Copying exactly, give the lines in the material below from the one with "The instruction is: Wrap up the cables" to the one with "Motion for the", ends included, and nothing besides.

---

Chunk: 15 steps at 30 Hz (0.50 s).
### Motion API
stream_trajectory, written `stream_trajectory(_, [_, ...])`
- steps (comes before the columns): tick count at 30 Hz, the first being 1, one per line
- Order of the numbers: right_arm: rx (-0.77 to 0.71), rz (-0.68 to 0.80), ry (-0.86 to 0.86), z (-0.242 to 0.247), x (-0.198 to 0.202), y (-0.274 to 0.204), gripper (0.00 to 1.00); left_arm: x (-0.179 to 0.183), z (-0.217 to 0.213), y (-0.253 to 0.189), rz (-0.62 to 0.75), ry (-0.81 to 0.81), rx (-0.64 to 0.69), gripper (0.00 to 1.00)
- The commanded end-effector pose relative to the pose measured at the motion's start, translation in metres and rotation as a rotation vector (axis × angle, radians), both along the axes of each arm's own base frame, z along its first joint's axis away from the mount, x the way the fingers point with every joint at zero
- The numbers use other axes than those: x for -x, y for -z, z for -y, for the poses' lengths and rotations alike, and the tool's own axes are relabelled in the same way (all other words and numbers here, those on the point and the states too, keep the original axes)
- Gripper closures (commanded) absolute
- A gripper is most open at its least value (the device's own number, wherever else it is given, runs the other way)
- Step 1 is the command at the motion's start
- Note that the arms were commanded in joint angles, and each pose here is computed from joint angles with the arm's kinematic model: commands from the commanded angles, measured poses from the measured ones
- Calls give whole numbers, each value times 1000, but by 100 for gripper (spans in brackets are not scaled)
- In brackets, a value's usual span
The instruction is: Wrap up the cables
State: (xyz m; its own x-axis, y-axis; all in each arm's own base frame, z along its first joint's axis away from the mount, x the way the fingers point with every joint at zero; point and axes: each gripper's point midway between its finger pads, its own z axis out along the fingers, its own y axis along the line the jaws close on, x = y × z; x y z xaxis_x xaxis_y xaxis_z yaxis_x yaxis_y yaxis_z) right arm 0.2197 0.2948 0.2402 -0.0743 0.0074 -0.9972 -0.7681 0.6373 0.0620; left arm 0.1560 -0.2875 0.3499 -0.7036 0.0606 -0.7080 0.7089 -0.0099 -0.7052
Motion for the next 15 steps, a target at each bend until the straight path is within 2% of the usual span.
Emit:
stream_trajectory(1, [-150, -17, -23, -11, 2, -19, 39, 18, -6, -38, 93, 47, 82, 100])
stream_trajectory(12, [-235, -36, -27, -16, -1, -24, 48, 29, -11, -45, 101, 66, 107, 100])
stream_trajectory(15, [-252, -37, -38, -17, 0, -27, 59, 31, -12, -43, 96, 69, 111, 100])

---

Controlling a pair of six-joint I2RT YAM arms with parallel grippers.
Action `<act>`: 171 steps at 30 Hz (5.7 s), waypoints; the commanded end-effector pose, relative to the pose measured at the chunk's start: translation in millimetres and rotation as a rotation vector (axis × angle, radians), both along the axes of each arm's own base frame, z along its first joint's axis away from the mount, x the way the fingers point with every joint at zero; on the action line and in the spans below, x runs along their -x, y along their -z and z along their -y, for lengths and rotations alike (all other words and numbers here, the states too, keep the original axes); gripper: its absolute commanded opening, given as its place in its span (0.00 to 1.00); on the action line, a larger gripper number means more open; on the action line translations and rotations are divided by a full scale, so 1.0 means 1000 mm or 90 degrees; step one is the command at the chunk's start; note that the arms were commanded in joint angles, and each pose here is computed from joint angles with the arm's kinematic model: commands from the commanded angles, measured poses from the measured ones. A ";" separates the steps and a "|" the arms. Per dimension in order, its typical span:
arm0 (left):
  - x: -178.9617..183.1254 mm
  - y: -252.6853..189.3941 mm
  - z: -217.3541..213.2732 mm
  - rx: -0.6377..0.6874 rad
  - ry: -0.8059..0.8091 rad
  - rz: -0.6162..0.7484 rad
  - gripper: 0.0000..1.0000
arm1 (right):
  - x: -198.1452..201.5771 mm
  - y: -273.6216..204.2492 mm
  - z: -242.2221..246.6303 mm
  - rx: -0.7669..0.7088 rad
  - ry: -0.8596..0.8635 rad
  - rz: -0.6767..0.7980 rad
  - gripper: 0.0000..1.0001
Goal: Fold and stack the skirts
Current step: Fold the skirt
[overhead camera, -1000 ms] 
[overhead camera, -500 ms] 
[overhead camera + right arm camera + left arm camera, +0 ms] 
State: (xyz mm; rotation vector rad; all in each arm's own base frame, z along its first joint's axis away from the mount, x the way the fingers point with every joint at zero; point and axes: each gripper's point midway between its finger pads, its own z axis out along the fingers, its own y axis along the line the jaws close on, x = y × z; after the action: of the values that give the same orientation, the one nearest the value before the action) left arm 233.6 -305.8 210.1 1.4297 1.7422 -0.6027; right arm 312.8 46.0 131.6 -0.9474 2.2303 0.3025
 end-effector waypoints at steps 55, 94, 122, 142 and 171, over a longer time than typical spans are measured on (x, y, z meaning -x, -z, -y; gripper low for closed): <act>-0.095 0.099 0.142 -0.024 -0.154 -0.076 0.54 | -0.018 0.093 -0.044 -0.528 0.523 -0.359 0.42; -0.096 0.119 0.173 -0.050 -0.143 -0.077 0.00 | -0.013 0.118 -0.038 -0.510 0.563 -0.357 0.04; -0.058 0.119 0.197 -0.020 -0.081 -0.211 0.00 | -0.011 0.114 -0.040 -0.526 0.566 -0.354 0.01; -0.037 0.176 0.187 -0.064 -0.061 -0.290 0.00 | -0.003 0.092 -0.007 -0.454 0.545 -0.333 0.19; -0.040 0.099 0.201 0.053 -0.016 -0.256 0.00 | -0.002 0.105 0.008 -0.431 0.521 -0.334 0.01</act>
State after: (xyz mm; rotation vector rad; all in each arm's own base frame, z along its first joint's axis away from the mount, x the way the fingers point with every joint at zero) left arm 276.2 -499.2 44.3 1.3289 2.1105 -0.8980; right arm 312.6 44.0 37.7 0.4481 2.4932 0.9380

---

Task result
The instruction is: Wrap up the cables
State: (xyz m; its own x-axis, y-axis; all in each arm's own base frame, z along its first joint's axis away from the mount, x the way the fingers point with every joint at zero; point and axes: each gripper's point midway between its finger pads, its own z axis out along the fingers, its own y axis along the line the jaws close on, x = y × z; x y z xaxis_x xaxis_y xaxis_z yaxis_x yaxis_y yaxis_z) right arm 0.2197 0.2948 0.2402 -0.0743 0.0074 -0.9972 -0.7681 0.6373 0.0620; left arm 0.1560 -0.2875 0.3499 -0.7036 0.0606 -0.7080 0.7089 -0.0099 -0.7052
Motion for the next 15 steps, a target at each bend until the straight path is within 2% of the usual span.

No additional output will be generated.